-- Problem statement --
Only an exact repetition of every entry counts as the answer.

-- Data excerpts --
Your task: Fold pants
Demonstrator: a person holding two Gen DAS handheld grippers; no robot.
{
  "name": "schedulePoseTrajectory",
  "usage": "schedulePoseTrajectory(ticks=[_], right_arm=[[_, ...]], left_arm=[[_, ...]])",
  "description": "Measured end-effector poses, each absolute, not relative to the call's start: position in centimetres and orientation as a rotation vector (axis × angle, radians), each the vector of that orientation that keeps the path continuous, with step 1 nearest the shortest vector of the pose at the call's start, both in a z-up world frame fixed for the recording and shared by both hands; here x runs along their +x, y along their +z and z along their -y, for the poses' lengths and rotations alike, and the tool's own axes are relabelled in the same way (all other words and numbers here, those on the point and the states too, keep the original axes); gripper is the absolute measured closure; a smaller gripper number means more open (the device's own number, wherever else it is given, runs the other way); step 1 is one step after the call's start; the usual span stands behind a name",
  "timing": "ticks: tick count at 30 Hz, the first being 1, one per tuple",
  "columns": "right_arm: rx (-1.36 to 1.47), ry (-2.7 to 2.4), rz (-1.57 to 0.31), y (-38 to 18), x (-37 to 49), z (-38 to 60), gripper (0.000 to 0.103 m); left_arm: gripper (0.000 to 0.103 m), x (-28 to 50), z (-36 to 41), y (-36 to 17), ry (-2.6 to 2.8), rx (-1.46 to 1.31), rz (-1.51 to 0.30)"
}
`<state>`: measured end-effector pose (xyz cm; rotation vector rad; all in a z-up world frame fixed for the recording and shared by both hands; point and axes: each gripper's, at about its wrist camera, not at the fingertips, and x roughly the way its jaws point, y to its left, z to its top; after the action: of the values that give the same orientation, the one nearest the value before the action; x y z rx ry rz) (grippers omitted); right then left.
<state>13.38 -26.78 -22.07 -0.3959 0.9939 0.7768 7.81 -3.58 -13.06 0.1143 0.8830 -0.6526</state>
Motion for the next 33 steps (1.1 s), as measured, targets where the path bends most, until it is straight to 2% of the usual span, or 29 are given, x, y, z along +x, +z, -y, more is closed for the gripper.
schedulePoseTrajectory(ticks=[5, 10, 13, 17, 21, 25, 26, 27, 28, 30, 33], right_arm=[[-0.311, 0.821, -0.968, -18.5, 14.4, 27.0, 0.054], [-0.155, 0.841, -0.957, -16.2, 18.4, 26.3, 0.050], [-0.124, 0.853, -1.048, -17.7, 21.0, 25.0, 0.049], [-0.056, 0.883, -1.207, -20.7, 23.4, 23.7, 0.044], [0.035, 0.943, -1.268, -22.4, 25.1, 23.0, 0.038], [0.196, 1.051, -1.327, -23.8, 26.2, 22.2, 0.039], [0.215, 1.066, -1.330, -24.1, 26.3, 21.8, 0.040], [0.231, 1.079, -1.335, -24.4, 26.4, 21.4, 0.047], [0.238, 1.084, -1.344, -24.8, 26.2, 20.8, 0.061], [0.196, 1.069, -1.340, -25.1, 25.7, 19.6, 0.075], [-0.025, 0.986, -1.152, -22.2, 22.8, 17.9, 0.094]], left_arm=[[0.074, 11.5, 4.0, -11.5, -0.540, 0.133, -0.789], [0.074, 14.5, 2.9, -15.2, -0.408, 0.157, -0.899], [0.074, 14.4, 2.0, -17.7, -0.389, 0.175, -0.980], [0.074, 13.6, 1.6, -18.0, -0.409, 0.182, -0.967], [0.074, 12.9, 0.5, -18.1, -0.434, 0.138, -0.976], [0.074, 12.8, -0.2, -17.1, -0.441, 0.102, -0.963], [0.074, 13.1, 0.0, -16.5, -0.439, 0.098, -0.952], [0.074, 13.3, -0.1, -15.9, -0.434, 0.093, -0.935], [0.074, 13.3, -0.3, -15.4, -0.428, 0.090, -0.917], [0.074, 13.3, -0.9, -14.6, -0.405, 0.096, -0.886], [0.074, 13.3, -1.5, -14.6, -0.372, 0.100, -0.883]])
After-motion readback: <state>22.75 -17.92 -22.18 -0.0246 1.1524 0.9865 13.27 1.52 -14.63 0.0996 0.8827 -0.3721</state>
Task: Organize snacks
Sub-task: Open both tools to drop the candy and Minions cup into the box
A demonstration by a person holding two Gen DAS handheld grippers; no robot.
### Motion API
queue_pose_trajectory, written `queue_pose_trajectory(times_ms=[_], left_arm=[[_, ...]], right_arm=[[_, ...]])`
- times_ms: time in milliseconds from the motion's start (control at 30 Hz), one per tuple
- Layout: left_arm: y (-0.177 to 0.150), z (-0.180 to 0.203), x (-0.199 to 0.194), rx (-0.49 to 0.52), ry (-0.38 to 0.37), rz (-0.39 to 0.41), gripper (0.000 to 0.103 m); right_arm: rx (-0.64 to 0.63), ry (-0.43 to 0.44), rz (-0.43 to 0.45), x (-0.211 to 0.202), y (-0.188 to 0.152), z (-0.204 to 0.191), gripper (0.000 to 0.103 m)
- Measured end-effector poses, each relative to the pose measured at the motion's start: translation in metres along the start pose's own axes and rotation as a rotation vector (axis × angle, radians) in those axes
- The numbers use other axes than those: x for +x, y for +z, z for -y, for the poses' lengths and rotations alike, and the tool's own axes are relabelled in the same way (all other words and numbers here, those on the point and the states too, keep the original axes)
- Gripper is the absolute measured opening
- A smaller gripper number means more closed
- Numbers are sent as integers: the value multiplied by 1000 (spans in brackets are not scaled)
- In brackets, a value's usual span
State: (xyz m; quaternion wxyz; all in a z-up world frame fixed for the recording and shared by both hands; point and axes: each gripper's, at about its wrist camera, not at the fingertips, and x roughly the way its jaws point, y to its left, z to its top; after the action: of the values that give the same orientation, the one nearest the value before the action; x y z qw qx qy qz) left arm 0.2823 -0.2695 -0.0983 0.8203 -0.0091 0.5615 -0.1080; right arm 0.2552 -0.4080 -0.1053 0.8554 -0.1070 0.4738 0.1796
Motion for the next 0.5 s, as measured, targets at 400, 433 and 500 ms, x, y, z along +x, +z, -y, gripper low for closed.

-- Reply to the exercise --
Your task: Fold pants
Demonstrator: a person holding two Gen DAS handheld grippers; no robot.
{
  "name": "schedulePoseTrajectory",
  "usage": "schedulePoseTrajectory(ticks=[_], right_arm=[[_, ...]], left_arm=[[_, ...]])",
  "description": "Measured end-effector poses, each absolute, not relative to the call's start: position in centimetres and orientation as a rotation vector (axis × angle, radians), each the vector of that orientation that keeps the path continuous, with step 1 nearest the shortest vector of the pose at the call's start, both in a z-up world frame fixed for the recording and shared by both hands; here x runs along their +x, y along their +z and z along their -y, for the poses' lengths and rotations alike, and the tool's own axes are relabelled in the same way (all other words and numbers here, those on the point and the states too, keep the original axes); gripper is the absolute measured closure; a smaller gripper number means more open (the device's own number, wherever else it is given, runs the other way); step 1 is one step after the call's start; the usual span stands behind a name",
  "timing": "ticks: tick count at 30 Hz, the first being 1, one per tuple",
  "columns": "right_arm: rx (-1.36 to 1.47), ry (-2.7 to 2.4), rz (-1.57 to 0.31), y (-38 to 18), x (-37 to 49), z (-38 to 60), gripper (0.000 to 0.103 m); left_arm: gripper (0.000 to 0.103 m), x (-28 to 50), z (-36 to 41), y (-36 to 17), ry (-2.6 to 2.8), rx (-1.46 to 1.31), rz (-1.51 to 0.30)"
}
`<state>`: measured end-effector pose (xyz cm; rotation vector rad; all in a z-up world frame fixed for the recording and shared by both hands; point and axes: each gripper's, at about its wrist camera, not at the fingertips, and x roughly the way its jaws point, y to its left, z to its top; after the action: of the values that give the same orientation, the one nearest the value before the action; x y z rx ry rz) (grippers omitted); right then left.
<state>13.38 -26.78 -22.07 -0.3959 0.9939 0.7768 7.81 -3.58 -13.06 0.1143 0.8830 -0.6526</state>
Motion for the next 33 steps (1.1 s), as measured, targets where the path bends most, until it is straight to 2% of the usual span, or 29 are given, x, y, z along +x, +z, -y, more is closed for the gripper.
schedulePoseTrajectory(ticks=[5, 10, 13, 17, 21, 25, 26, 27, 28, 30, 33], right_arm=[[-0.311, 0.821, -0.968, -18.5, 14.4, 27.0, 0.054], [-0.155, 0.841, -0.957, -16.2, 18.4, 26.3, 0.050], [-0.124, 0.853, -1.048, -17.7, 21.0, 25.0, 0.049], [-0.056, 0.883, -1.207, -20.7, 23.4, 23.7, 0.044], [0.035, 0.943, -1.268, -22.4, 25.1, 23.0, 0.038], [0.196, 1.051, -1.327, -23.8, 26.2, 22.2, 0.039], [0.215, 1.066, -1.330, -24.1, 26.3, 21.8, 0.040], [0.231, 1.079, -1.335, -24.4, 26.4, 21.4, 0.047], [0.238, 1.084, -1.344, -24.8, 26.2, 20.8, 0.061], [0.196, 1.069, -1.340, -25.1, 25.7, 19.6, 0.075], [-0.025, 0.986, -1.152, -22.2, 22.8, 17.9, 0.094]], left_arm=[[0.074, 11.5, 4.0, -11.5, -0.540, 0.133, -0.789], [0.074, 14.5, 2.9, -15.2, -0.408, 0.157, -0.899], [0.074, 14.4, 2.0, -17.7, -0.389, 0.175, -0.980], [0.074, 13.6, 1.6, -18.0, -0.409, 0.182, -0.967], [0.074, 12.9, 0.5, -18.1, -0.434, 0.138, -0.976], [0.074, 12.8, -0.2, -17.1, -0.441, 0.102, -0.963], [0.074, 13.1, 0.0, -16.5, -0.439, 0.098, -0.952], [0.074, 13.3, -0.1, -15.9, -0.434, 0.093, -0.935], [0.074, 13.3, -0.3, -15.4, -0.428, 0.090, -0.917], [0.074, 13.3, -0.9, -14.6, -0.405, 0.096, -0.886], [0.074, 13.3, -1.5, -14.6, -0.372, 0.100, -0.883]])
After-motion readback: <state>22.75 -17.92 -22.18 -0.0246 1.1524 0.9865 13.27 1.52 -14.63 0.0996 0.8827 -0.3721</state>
Task: Organize snacks
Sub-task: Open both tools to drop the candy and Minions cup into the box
A demonstration by a person holding two Gen DAS handheld grippers; no robot.
### Motion API
queue_pose_trajectory, written `queue_pose_trajectory(times_ms=[_], left_arm=[[_, ...]], right_arm=[[_, ...]])`
- times_ms: time in milliseconds from the motion's start (control at 30 Hz), one per tuple
- Layout: left_arm: y (-0.177 to 0.150), z (-0.180 to 0.203), x (-0.199 to 0.194), rx (-0.49 to 0.52), ry (-0.38 to 0.37), rz (-0.39 to 0.41), gripper (0.000 to 0.103 m); right_arm: rx (-0.64 to 0.63), ry (-0.43 to 0.44), rz (-0.43 to 0.45), x (-0.211 to 0.202), y (-0.188 to 0.152), z (-0.204 to 0.191), gripper (0.000 to 0.103 m)
- Measured end-effector poses, each relative to the pose measured at the motion's start: translation in metres along the start pose's own axes and rotation as a rotation vector (axis × angle, radians) in those axes
- The numbers use other axes than those: x for +x, y for +z, z for -y, for the poses' lengths and rotations alike, and the tool's own axes are relabelled in the same way (all other words and numbers here, those on the point and the states too, keep the original axes)
- Gripper is the absolute measured opening
- A smaller gripper number means more closed
- Numbers are sent as integers: the value multiplied by 1000 (spans in brackets are not scaled)
- In brackets, a value's usual span
State: (xyz m; quaternion wxyz; all in a z-up world frame fixed for the recording and shared by both hands; point and axes: each gripper's, at about its wrist camera, not at the fingertips, and x roughly the way its jaws point, y to its left, z to its top; after the action: of the values that give the same orientation, the one nearest the value before the action; x y z qw qx qy qz) left arm 0.2823 -0.2695 -0.0983 0.8203 -0.0091 0.5615 -0.1080; right arm 0.2552 -0.4080 -0.1053 0.8554 -0.1070 0.4738 0.1796
Motion for the next 0.5 s, as measured, targets at 400, 433 and 500 ms, x, y, z along +x, +z, -y, gripper low for closed.

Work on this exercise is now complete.